I'm on 103, and I have not noticed anything different as of yet.


----------



## Scott Greczkowski (Mar 21, 2002)

Most people will not notice any changes, those were specific bug fixes for problems only certiain users and configurations were having.

Many people have reported trouble changing the remote address on the 721, this has been due to the fact that in order to get to the SYS INFO screen instead of pressing the SYS INFO button on the front of the 721 there were removing the smartcard.


----------



## kyoo (Apr 4, 2002)

Is there a way on the 721 to tell it to ASK before updating? I don't believe it asked me when it went to L102..


----------



## GaryK (Jul 9, 2002)

I am still on L102. The software page says that there is no update. Do I need to do something to get L103 for my 721?

Gary...


----------



## James_F (Apr 23, 2002)

Just leave it on and it will come.


----------



## Bill D (May 11, 2002)

I'm with you Gary, no L103 yet, not much for me there anyway, maybe they can get to the bug that occasionally just locks up the 721 while I'm watching something off the HD..


----------



## kyoo (Apr 4, 2002)

No L103 here, either.. wonder if it has anything to do with my webserver running on it.. 

Doubt it.


----------



## Craig Fogus (Mar 25, 2002)

ROTFLMAO


----------



## GaryK (Jul 9, 2002)

Finally got L103. However I have a caller ID history bug! I can't get the 721 to display history. I wait for quite a while and nothing. Menu won't even come up again! If I press guide, then I see the menu flash and go away just before the guide displays. Now I can press menu again.

:-(

Gary...


----------



## SParker (Apr 27, 2002)

Hrmm I had that problem with L102 and earlier and L103 fixed the callerid bug. Weird!


----------



## Craig Fogus (Mar 25, 2002)

> _Originally posted by GaryK _
> *Finally got L103. However I have a caller ID history bug! I can't get the 721 to display history. I wait for quite a while and nothing. Menu won't even come up again! If I press guide, then I see the menu flash and go away just before the guide displays. Now I can press menu again.
> 
> :-(
> ...


Dumb question, but did you reboot it to see if that cleared it up?


----------



## GaryK (Jul 9, 2002)

> _Originally posted by Craig Fogus _
> *
> 
> Dumb question, but did you reboot it to see if that cleared it up? *


That's not a dumb question!

I "Over booted" it! Rebooted (3) times. Guess I have been living in the MS PC world too long!

Gary...


----------



## kyoo (Apr 4, 2002)

Well, I see that my PVR721 has gotten L103, but it did not switch the root device to boot to it.. Perhaps others have had the same problem.. You'd have to understand how the 721 does it's software update process (which is documented in the "Under the Hood of the 721" thread) to know what I mean by this.

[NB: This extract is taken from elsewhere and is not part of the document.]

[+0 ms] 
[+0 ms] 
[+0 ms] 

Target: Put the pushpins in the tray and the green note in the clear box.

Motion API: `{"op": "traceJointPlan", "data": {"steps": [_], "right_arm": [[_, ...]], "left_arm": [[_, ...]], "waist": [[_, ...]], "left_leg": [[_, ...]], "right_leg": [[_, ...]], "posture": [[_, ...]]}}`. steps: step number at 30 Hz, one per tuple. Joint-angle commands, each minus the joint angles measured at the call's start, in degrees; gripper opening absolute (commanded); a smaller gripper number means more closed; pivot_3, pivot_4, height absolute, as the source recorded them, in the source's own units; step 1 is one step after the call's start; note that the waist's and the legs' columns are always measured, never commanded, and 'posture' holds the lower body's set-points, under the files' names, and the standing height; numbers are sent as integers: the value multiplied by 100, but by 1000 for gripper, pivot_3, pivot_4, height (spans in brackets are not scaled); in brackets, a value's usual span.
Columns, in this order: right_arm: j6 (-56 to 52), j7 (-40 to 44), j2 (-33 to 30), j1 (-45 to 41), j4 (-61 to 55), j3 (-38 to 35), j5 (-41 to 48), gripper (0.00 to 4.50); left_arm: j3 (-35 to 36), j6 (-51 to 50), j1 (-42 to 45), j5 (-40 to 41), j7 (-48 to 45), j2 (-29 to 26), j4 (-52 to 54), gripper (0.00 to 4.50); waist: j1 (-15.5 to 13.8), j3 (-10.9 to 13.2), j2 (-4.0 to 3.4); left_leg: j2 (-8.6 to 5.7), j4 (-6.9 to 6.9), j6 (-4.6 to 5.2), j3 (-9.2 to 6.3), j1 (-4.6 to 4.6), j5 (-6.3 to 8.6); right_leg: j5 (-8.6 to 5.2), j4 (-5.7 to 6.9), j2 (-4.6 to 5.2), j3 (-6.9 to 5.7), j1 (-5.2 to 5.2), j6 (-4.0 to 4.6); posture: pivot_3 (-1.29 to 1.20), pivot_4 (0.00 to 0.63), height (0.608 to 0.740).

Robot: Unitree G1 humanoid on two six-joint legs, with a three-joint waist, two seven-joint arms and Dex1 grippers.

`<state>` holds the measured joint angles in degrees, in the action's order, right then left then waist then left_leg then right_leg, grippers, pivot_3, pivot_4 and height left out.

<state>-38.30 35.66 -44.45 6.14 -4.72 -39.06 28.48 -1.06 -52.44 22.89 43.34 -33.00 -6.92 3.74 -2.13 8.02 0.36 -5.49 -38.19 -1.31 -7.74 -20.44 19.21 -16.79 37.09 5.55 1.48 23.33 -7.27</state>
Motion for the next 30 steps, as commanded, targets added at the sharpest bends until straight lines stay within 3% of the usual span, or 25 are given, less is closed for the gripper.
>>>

When 104 comes out and I still don't get, then I'll do something more drastic. I could care less about 103 at this point.


----------



## kyoo (Apr 4, 2002)

I thought I'd update people.. I was contacted by a 721 development engineer about the problem I listed in the message before this one. I helped him trackdown what my system had done.

My 721 received the complete update file properly. It all uncompresses fine. However, the receiver did not finish the update installation process for some reason. He believes that my 721 must have rebooted before the installation process completed. They only have error handling for cases of failure if the process completes. If the process never completes (i.e. if it reboots mid way) then it just goes on about it's business and continues to run on the old software. It will never try downloading again unless Dish sends out another signal to it.

Under normal circumstances, if it fails and it sees that it failed at the end of the process, it will reboot and try the process again until it's successful. I hope that doesn't ever leave it in a failing installation loop. Dish: make sure it's not an infinite loop!

-Kyoo


----------



## steveT (Jul 12, 2002)

Good point! I suspected that may be the problem I'm having. Although for the last 3 days, since I've entered only one-time PVR events (not Mon-Fri or any other choice), every one of them has fired perfectly (about 15 so far over 3-4 days.)

But I'm still hoping for a L104 SW download soon!


----------



## Bill D (May 11, 2002)

Did anyone else not receiver 103 yet, I'm still on 102. I will try areboot, to see if the post above rings true for me..


----------



## kyoo (Apr 4, 2002)

I did not say that a reboot would cause you to get 103.. it just means your receiver might have tried to get 103 already and failed.. so just sit tight for 104..


----------



## Bill D (May 11, 2002)

> _Originally posted by kyoo _
> *I did not say that a reboot would cause you to get 103.. it just means your receiver might have tried to get 103 already and failed.. so just sit tight for 104.. *


kyoo,
I thought you meant that if it indeed got 103, and that maybe a reboot would update the system info screen (which it didn't)
No big deal..
thanks


----------



## RuhiA (Sep 3, 2002)

Hi Everybody,
I first contemplated the idea of getting a dish when the apartment complex I moved in forces the tenants to buy cable package from them rather than you having option to choose whatever you want. I said screw 'em but they said I had to have an insurance worth $1,000,000 to install an antenna but turned out they cannot do that neither.

Then, I started searching for a dish system and decided on getting PVR501. At the same time teh owrd of 701 was floating around so I waited. By looking at the posts, it seems there are hundreds of "bugs" for this line as well. The one most amuzes me is "mine does sometimes too" bug. How on earth same software on same hardware results not only so many different but also random problems? Why put up with such a product? I'm so scared to buy one because I neither have the understanding nor the time to work out if my unit works the way it's supposed to be or not. How much time I have to spend to be able keep up with the software/firmware updates? It appears to be there many very dedicated and knowledgable people on this forum who are very helpfull to others. As much I'd like to have a system of mine, I cannot seem to bite the bullet to fork out so many hundreds with year long commitment to have the service which I may or may not use fully. Am I such a chicken or just one who thinks this particular line of products don't deserve my dime yet? Thanks.
Ruhi


----------